┌──

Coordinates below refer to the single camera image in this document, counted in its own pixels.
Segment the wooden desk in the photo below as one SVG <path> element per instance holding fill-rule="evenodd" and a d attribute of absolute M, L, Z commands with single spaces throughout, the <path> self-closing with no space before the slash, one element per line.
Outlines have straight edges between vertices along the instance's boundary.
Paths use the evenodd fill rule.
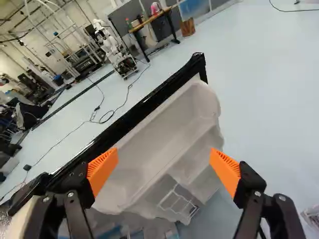
<path fill-rule="evenodd" d="M 161 10 L 160 12 L 158 12 L 156 15 L 153 15 L 151 16 L 149 19 L 147 19 L 146 21 L 142 22 L 141 24 L 135 26 L 134 28 L 130 29 L 129 30 L 129 33 L 133 33 L 136 41 L 138 42 L 138 45 L 140 47 L 140 49 L 142 50 L 142 53 L 146 59 L 147 62 L 150 62 L 147 54 L 145 53 L 145 50 L 143 48 L 143 45 L 142 45 L 142 40 L 141 40 L 141 37 L 139 36 L 138 34 L 138 31 L 141 30 L 146 24 L 149 24 L 151 23 L 152 21 L 154 21 L 155 19 L 161 17 L 161 16 L 165 16 L 168 23 L 169 23 L 169 26 L 170 26 L 170 30 L 171 30 L 171 33 L 174 37 L 174 39 L 172 40 L 172 42 L 176 43 L 176 44 L 180 44 L 180 41 L 177 39 L 176 37 L 176 33 L 175 33 L 175 29 L 174 29 L 174 26 L 173 26 L 173 23 L 171 21 L 171 17 L 169 15 L 170 11 L 172 10 L 172 8 L 174 8 L 173 6 L 170 6 L 170 7 L 167 7 L 163 10 Z"/>

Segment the white plastic bin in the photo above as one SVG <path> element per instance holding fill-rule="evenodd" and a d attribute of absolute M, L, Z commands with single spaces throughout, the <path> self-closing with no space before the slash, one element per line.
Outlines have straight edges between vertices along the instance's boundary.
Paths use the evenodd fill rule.
<path fill-rule="evenodd" d="M 119 164 L 93 207 L 103 213 L 131 211 L 146 218 L 188 224 L 193 214 L 163 210 L 159 202 L 177 185 L 202 203 L 217 190 L 219 179 L 209 166 L 209 152 L 212 147 L 222 149 L 219 115 L 220 105 L 213 90 L 198 75 L 193 77 L 114 145 Z M 146 200 L 150 191 L 156 192 L 164 175 L 170 175 L 176 183 L 169 185 L 158 202 Z"/>

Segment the light blue floor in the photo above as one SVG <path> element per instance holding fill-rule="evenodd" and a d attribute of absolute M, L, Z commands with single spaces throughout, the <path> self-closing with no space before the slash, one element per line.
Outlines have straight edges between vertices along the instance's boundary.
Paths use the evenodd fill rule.
<path fill-rule="evenodd" d="M 283 2 L 291 6 L 293 1 L 281 1 L 281 7 L 287 6 Z M 192 53 L 204 52 L 209 84 L 219 96 L 222 108 L 220 125 L 225 153 L 238 161 L 245 160 L 262 175 L 268 183 L 267 194 L 289 195 L 300 212 L 317 204 L 318 21 L 319 12 L 282 13 L 271 8 L 267 0 L 246 0 L 213 16 L 196 27 L 194 36 L 151 58 L 151 67 L 134 84 L 128 103 L 109 123 L 84 124 L 34 167 L 27 181 L 65 164 L 176 72 Z M 106 96 L 99 115 L 123 102 L 126 88 L 135 78 L 123 81 L 113 74 L 99 84 Z M 91 89 L 30 133 L 17 155 L 21 163 L 0 186 L 0 195 L 23 180 L 24 164 L 34 164 L 52 145 L 87 120 L 101 98 L 98 89 Z M 231 210 L 227 206 L 229 199 L 220 198 L 220 202 L 224 201 L 226 205 L 219 209 L 214 209 L 220 205 L 217 202 L 207 208 L 210 212 L 215 210 L 214 220 L 221 221 L 207 223 L 211 228 L 208 237 L 202 238 L 229 238 L 229 231 L 222 235 L 220 222 L 235 225 L 238 210 L 234 208 L 237 214 L 233 218 L 223 217 L 223 212 Z M 203 230 L 202 220 L 194 228 Z"/>

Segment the pink object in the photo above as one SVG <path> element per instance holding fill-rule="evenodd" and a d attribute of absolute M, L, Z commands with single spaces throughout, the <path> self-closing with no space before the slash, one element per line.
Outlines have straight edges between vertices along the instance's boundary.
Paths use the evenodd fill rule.
<path fill-rule="evenodd" d="M 160 5 L 158 2 L 153 2 L 151 5 L 151 12 L 152 15 L 156 15 L 161 10 Z"/>

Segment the black floor strip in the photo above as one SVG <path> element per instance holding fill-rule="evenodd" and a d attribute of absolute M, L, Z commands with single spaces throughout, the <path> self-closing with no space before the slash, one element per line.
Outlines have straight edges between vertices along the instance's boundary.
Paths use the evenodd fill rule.
<path fill-rule="evenodd" d="M 64 107 L 66 107 L 68 104 L 72 103 L 73 101 L 75 101 L 77 98 L 79 98 L 81 95 L 83 95 L 84 93 L 86 93 L 87 91 L 89 91 L 90 89 L 92 89 L 93 87 L 95 87 L 98 83 L 100 83 L 101 81 L 105 80 L 107 77 L 109 77 L 110 75 L 112 75 L 114 73 L 114 70 L 109 72 L 108 74 L 106 74 L 105 76 L 103 76 L 101 79 L 99 79 L 98 81 L 94 82 L 91 86 L 89 86 L 88 88 L 86 88 L 85 90 L 81 91 L 80 93 L 78 93 L 76 96 L 74 96 L 72 99 L 70 99 L 69 101 L 67 101 L 66 103 L 64 103 L 63 105 L 61 105 L 59 108 L 57 108 L 54 112 L 52 112 L 51 114 L 49 114 L 47 117 L 45 117 L 44 119 L 42 119 L 37 125 L 35 125 L 32 130 L 36 129 L 37 127 L 39 127 L 42 123 L 46 122 L 48 119 L 50 119 L 52 116 L 54 116 L 56 113 L 58 113 L 60 110 L 62 110 Z"/>

└──

__What to work on__
Using the listing, filter for "below" and return the matching lines.

__Answer box__
Coordinates below refer to the single camera image in this document, counted in its own pixels.
Segment the wooden desk in the photo below as one SVG <path> element per instance holding fill-rule="evenodd" and a d attribute of absolute M, L, Z commands with single spaces throughout, the <path> self-closing with no space before the slash, one element per line.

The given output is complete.